External hard drives offer easy and practical storage, but they aren't as speedy as the internal models - yet. Vendors working on a new technical specification say that the first fast, new models of external drives could ship by midyear.
Several of those vendors are offering a peek at their plans at the Consumer Electronics Show here this week.
Early informal attempts to release an external Serial ATA (SATA) drive based on the internal products and specifications worried hard drive vendors.
"These approaches, although physically possible, didn't provide enough shielding for an external connection - and they also had connectors that weren't designed to hold up to a sufficient number of insertions," says Anna Jen, Maxtor senior director of product marketing.
Vendors were also concerned that these freelance attempts weren't conforming to an industry standard.
Comax Technology, Maxtor, and Silicon Image have combined their efforts to develop the Serial ATA II Cables and Connectors Volume 2 specification. This specification is designed to allow development of reliable and affordable external SATA products.
The SATA II Working Group is expected to ratify the specification by the end of February, and a complement of compliant products will be out by summer, Jen says. A working prototype external SATA solution was demonstrated at the Intel Developers' Forum in September. There, Maxtor provided the hard drive; Silicon Image, the PCI host bus adapter; and Comax the cables.
Users whose hopes were buoyed by the promise of USB 2.0 hard drives were disappointed to learn that their new storage devices--although providing big improvements over USB 1.1 products--could not live up to the early 40X speed-improvement hype.
Almost two years ago, PC World's tests indicated that USB 2.0 drives far from matched internal ATA drives' performance. Industry experts attribute the shortfall to transactional overhead and other factors.

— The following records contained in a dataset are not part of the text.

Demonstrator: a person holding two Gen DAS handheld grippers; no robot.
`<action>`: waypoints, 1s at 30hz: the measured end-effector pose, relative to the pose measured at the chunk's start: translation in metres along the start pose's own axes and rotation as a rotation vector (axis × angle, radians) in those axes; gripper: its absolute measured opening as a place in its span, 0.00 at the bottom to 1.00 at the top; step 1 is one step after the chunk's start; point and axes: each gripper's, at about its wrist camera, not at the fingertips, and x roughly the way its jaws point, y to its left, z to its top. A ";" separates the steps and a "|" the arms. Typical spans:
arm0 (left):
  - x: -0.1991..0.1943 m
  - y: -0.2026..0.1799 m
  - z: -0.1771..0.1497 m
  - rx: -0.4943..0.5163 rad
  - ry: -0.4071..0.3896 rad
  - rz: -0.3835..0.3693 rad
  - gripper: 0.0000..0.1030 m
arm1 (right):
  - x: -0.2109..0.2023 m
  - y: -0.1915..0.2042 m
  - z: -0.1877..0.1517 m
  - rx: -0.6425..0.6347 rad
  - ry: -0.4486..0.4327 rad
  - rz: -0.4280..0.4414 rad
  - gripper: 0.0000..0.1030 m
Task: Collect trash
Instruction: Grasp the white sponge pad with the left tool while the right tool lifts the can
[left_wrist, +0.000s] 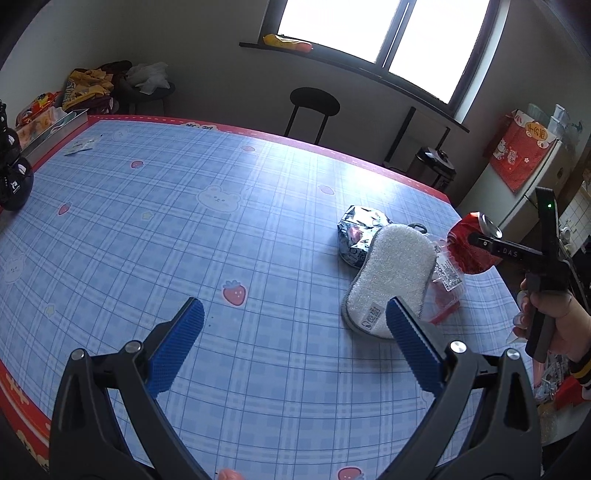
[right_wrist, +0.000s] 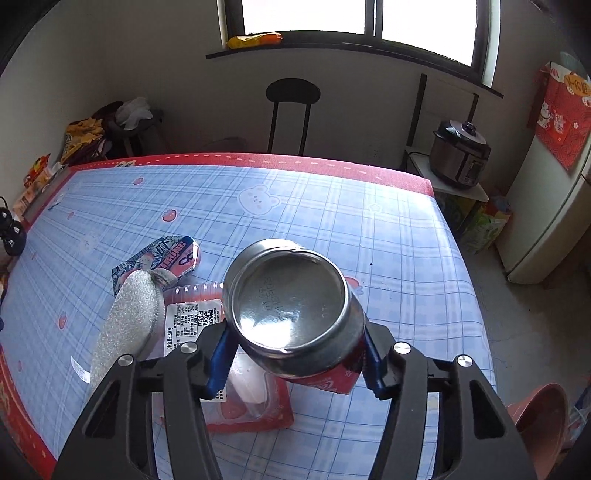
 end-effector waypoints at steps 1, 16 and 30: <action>0.001 -0.003 0.000 0.007 0.002 -0.004 0.94 | -0.006 -0.001 -0.001 0.003 -0.008 -0.006 0.48; 0.044 -0.094 -0.008 0.221 0.075 -0.092 0.94 | -0.095 -0.039 -0.057 0.251 -0.108 0.016 0.13; 0.131 -0.139 -0.015 0.462 0.148 0.092 0.91 | -0.129 -0.068 -0.092 0.313 -0.105 -0.015 0.09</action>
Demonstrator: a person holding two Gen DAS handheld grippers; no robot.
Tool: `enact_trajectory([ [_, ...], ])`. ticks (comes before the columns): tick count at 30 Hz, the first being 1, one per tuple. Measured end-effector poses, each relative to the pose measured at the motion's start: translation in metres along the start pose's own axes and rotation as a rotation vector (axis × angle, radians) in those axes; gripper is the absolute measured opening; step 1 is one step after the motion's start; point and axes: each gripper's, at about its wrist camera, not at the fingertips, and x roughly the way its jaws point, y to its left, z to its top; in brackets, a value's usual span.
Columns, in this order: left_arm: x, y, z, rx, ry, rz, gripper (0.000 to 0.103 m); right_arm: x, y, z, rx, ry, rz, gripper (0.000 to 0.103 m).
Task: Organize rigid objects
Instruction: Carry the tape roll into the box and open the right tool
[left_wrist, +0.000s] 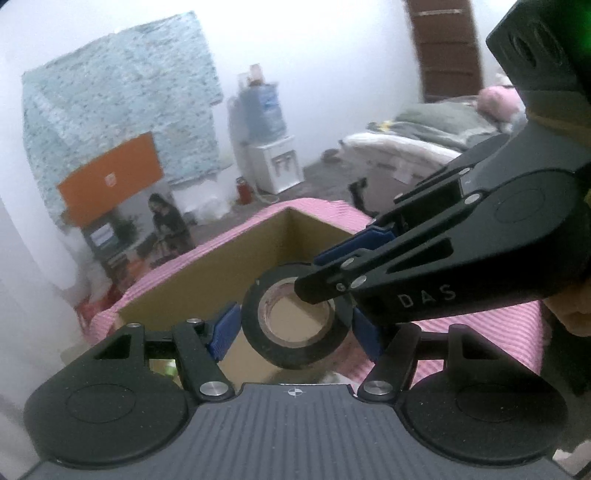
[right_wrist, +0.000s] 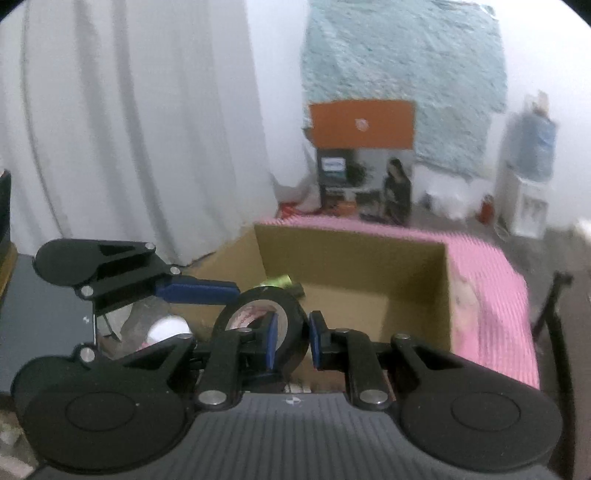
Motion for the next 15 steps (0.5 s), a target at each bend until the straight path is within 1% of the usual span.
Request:
enact_trajectory([
  [3, 0.022, 0.026, 0.009, -0.053, 0.062, -0.019, 0.067, 0.024, -0.003, 0.023, -0.007, 0.027, 0.045, 0.020],
  [4, 0.029, 0.033, 0.008, -0.068, 0.085, -0.031, 0.067, 0.034, -0.006, 0.030, -0.004, 0.046, 0.061, 0.020],
  [6, 0.050, 0.051, 0.009, -0.116, 0.158, -0.070, 0.067, 0.058, -0.014, 0.040, 0.017, 0.105, 0.095, 0.020],
  [9, 0.084, 0.069, 0.006, -0.178, 0.271, -0.126, 0.067, 0.102, -0.031, 0.050, 0.068, 0.227, 0.146, 0.020],
  [11, 0.106, 0.077, 0.001, -0.206, 0.349, -0.157, 0.067, 0.130, -0.044, 0.050, 0.111, 0.309, 0.177, 0.020],
  [14, 0.133, 0.087, -0.003, -0.234, 0.443, -0.191, 0.067, 0.169, -0.057, 0.045, 0.158, 0.427, 0.210, 0.020],
  [15, 0.138, 0.090, -0.004, -0.241, 0.466, -0.200, 0.067, 0.173, -0.057, 0.040, 0.168, 0.452, 0.214, 0.020],
])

The new external SATA solutions will bridge the performance gap, supporting a seamless expansion of existing internal storage without charging a penalty in speed.
As with USB 2.0 and FireWire, users will initially have to buy a PCI or PC Card controller to connect external SATA drives.
"Making it possible to integrate external SATA ports on PCs is primarily up to Intel and Via," Jen says. "They will have to put the support in their chip sets before motherboard manufacturers will be able to provide the ports."
The developers and manufacturers will respond once the demand is there--just as they did with USB 2.0 and FireWire. Meanwhile, Jen expects the adapters, cables, and drives all to appear at affordable prices.